Mid-game, Brad Stevens talked to the team in the huddle about using the rest of the game to learn valuable information for the future. I’m going to say right up front that Brad’s much smarter than me and I’m sure he has a great process for situations like this. However, if it were me, I’d watch the first half with my coaching staff, take good notes on what the Wizards did differently, and promptly set the game film on fire. (Ok, in this digital age that probably doesn’t make logistical sense, but you get the point.)
I’m sure there are some strategies that the Wizards employed (like swarming Isaiah Thomas to get the ball out of his hands), but when it boils down to it, the Celtics didn’t execute very well, and the Wizards caught fire. Washington went on a 22-0 run and the game hovered in the 20-25 point range for much of the night. Take away that run, and the game is pretty close. Of course, that’s like saying the Titanic was a pretty good ship if you take away the part where it sinks.
This is where I like to take a big step back and look at the big picture. The Celtics were up 2-0, headed to Washington. The Wizards had their backs against the wall (no pun intended) and were playing to keep their season alive. Their bench was a complete no-show in the first two games, but bench players generally play their best basketball at home.
The Celtics also have a maddening tendency to take their foot off the gas when they have a team down (usually it happens mid-game, but it applies to a series as well). Add it all up, and one can hardly be surprised that the Wizards came away with a win. Regardless of how many points they won the game by, it still only counts as one loss for the Celtics.
Now if you’ll permit me, I’m going to take another gargantuan step back and look at the even bigger picture.
The Celtics have already reached their floor. Think back to the preseason expectations. There was a range of projections for the Celtics, but the general consensus was 52 wins and winning at least one series in the playoffs. At the very least they’ve gone over on the win projection, checked off one round, and have played competitively in round 2. Context is everything and blowing a 2-game lead would be a bad look, but it would still be within the range of original expectations.

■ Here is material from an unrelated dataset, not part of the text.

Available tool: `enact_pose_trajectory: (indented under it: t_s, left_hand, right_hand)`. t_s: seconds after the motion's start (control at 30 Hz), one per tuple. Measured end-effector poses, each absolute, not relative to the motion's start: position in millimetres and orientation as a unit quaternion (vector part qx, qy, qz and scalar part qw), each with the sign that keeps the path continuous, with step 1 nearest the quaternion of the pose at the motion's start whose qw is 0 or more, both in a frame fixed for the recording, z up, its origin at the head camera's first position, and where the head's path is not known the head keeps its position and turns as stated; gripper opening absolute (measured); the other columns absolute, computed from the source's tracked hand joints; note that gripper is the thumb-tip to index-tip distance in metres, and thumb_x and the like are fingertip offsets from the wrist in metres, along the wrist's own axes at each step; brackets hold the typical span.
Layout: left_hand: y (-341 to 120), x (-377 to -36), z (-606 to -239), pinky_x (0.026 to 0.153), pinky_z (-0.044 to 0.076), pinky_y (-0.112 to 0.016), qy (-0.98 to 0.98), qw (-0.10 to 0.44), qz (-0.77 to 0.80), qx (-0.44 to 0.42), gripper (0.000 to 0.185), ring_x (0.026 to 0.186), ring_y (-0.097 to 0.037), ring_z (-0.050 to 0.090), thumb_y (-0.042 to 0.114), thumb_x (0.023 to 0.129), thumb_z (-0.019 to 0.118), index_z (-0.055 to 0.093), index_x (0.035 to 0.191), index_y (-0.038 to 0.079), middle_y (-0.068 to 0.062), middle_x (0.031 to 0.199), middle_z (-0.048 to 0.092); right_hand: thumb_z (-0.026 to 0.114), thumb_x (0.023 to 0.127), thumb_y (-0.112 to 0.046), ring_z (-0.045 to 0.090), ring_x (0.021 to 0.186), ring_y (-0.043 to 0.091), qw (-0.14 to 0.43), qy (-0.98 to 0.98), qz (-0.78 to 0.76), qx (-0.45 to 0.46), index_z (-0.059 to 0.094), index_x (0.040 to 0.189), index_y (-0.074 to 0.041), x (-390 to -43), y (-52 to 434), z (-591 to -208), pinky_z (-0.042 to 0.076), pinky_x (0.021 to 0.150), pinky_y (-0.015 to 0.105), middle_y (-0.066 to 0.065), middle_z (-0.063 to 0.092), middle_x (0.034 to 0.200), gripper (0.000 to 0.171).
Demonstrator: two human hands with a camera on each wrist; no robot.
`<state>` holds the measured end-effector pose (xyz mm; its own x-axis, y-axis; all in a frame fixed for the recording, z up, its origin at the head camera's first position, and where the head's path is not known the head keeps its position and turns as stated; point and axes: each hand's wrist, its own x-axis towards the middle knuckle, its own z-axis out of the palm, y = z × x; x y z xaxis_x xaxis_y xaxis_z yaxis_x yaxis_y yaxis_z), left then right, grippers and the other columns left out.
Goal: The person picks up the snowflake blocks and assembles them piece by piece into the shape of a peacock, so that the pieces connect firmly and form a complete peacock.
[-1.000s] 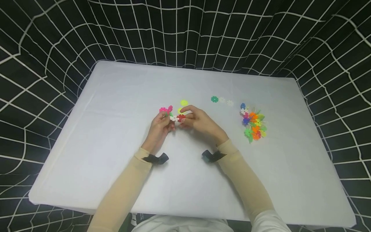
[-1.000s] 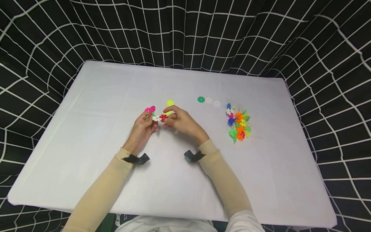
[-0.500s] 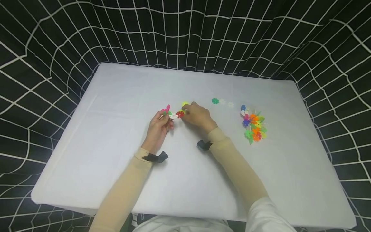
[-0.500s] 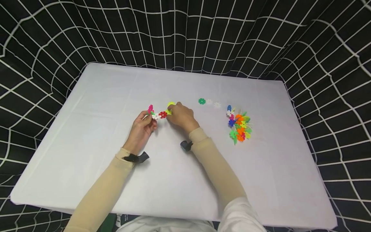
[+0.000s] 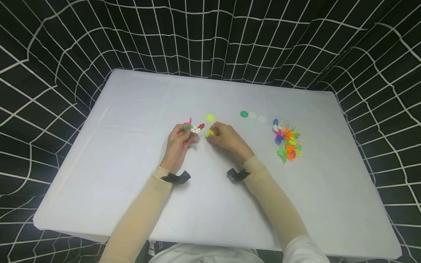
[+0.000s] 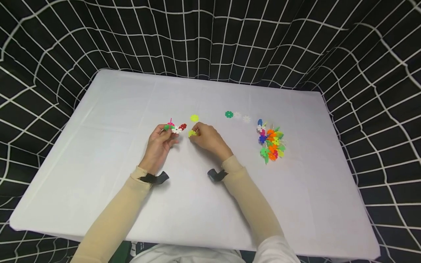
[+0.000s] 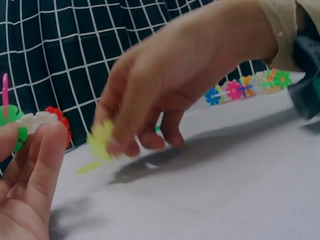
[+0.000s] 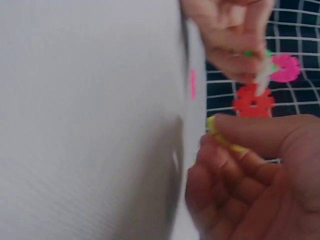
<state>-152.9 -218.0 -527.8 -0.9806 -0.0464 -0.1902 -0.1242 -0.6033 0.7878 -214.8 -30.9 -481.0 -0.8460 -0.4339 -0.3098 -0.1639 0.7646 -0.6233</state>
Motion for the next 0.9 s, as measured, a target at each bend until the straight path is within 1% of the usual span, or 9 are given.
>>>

I need not remind you that the offseason will bring all sorts of opportunities to make this an even better team with an even brighter future. But that’s another post for another day. (The NBA Draft Lottery is less than 2 weeks away.)
Ok, enough steps back, let’s step forward again. The series is 2-1, and the Celtics need to make some adjustments. Brad Stevens has to figure out the starting lineup, but whoever is out there for the tip has to execute better in the first quarter. If the Wizards are going to take the ball out of Thomas’s hands, the rest of the Celtics have to make them pay, and Al Horford will be key to all of that.
Obviously the Celtics will have to keep their cool and not allow themselves to get baited into ejections and suspensions like Kelly Oubre did in game 3. If Oubre is suspended for game 3, that will only further weaken the Wizards’ bench. The Celtics can’t afford to lose key players like that.
I kind of doubt Bogdanovic is going to hit another 4 threes in the next game, but the Celtics clearly can’t lose track of him (and they need to exploit him as a mismatch on the other side of the court). The Celtics need to put a body on Gortat and scrap for more rebounds. And yes, they need to find a way to free up Thomas and let him go back to work. It isn’t like this is the first time a team has tried to game plan Thomas out of the equation. Brad and Isaiah will figure it out.
In short, the Celtics need to put this game in their rear-view mirror and take care of business in game 4. If they can accomplish that, then they’ll have a commanding 3-1 lead going forward and a great shot at advancing.